Communication technocratique de l’UE : comment s’adresser aux citoyens européens ?

A partir d’une réflexion sur ce qui rapproche et ce qui oppose communication scientifique et communication technocratique de l’UE, deux Eurobloggeurs formulent des propositions pour améliorer la communication européenne :

  • pour Mathew Lowry, qui estime que ces 2 communications se rapprochent dans leur difficulté à jouer le jeu médiatique, il faut améliorer le « storytelling », la pédagogie narrative ;
  • pour Ronny Patz, qui considère que ces 2 communications s’opposent : le raisonnement scientifique ouvert n’a rien de commun avec les conflits d’influence bruxellois, il faut plus de transparence dans l’UE.

Pourtant, seule une formation pédagogique contribuera  à ce que la communication de l’UE touche vraiment les citoyens…

Les impasses de la communication technocratique de l’UE

Mathew Lowry dans « Of technocrats, journalistic balance and telling EU stories » s’intéresse aux difficultés de communiquer sur des sujets scientifiques dans les médias : « Parler de science, c’est expliquer un champ de connaissances complexes et plein de jargons à un public qui ne dispose pas d’une formation spécialisée. »

Effectivement, la recherche journalistique du débat et de l’équilibre entre des points de vue contradictoires conduit à traiter avec les mêmes égards les affirmations d’un scientifique – qui s’appuie sur la recherche et les conclusions de la communauté scientifique – et les contradictions d’un représentant d’intérêts politiques, économiques ou sociaux.

Dans un parallèle contestable en raison de la différence fondamentale entre la communication scientifique partant de preuves et la communication européenne portant sur des compromis, Mathew Lowry démontre néanmoins avec intérêt que tant que la communication de l’UE sera technocratique – à l’image d’une communication scientifique ésotérique et inaccessible – tant que la communication de l’UE se présentera comme raisonnable, voire inéluctable et indépassable alors il y aura toujours dans les médias, un point de vue efficace pour s’opposer et dénoncer les dérives technocratiques et le déficit démocratique de l’UE.
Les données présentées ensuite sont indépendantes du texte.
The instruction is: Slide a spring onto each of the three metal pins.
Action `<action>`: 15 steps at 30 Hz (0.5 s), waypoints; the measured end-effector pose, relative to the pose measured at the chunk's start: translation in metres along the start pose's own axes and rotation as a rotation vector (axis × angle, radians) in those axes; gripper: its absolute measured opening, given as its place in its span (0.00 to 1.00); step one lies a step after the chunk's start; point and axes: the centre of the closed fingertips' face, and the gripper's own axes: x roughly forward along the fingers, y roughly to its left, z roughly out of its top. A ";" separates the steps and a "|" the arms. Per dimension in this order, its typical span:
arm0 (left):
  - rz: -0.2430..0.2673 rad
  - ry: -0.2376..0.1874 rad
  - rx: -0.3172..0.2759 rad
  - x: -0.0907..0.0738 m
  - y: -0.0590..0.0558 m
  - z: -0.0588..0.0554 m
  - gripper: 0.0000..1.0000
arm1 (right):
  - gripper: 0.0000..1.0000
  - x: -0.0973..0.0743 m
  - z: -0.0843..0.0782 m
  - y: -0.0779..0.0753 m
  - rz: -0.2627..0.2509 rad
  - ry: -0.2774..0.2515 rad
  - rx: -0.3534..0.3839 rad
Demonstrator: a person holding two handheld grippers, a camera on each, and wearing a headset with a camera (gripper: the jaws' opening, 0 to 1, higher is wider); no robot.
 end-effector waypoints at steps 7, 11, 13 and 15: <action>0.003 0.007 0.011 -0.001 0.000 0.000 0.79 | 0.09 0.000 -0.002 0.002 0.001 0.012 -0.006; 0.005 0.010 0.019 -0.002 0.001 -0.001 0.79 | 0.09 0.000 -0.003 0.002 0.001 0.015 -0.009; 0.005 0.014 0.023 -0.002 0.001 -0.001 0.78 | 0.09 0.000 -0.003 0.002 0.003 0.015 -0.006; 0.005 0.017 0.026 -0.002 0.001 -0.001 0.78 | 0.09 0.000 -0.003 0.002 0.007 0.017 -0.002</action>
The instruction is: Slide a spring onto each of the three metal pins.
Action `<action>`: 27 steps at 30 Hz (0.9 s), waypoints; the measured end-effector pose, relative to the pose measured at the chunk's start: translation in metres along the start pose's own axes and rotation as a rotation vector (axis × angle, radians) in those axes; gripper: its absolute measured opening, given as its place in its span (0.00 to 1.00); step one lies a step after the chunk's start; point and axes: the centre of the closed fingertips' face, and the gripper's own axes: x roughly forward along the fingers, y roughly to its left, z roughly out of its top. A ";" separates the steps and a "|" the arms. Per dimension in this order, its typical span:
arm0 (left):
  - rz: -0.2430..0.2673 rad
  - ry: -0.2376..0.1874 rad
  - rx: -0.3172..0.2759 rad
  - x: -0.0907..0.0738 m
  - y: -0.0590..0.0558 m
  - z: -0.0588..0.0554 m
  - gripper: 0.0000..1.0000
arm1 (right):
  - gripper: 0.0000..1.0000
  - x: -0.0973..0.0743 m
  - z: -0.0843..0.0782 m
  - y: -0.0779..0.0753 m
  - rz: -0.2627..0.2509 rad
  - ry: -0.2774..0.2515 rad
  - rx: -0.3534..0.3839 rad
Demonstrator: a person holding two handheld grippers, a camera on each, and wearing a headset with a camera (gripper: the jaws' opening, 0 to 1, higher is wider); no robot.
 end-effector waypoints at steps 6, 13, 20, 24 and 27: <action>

Ronny Patz dans « Communicating EU technocracy and science: Is it the same? » répond à l’argumentation de Mathew Lowry en contestant vivement que la communication de l’UE s’appuierait sur un processus de décision vraiment fondé sur un raisonnement et un équilibre idéal.

Bien au contraire, le fonctionnement technocratique de l’UE conduit à ce que la communication de l’UE dissimule les choix, qu’ils soient basés sur l’influence des groupes de presse, des rapports de force entre Etats-membres, des relations de pouvoirs entre les administrations européennes ou des compromis entre intérêts politiques…

La communication technocratique de l’UE vend ce qui est le reflet de la puissance dissimulée de chaque partie prenante comme la décision techniquement et pratiquement raisonnable, sans alternative possible. C’est justement cette dissimulation des puissances qu’il convient de casser.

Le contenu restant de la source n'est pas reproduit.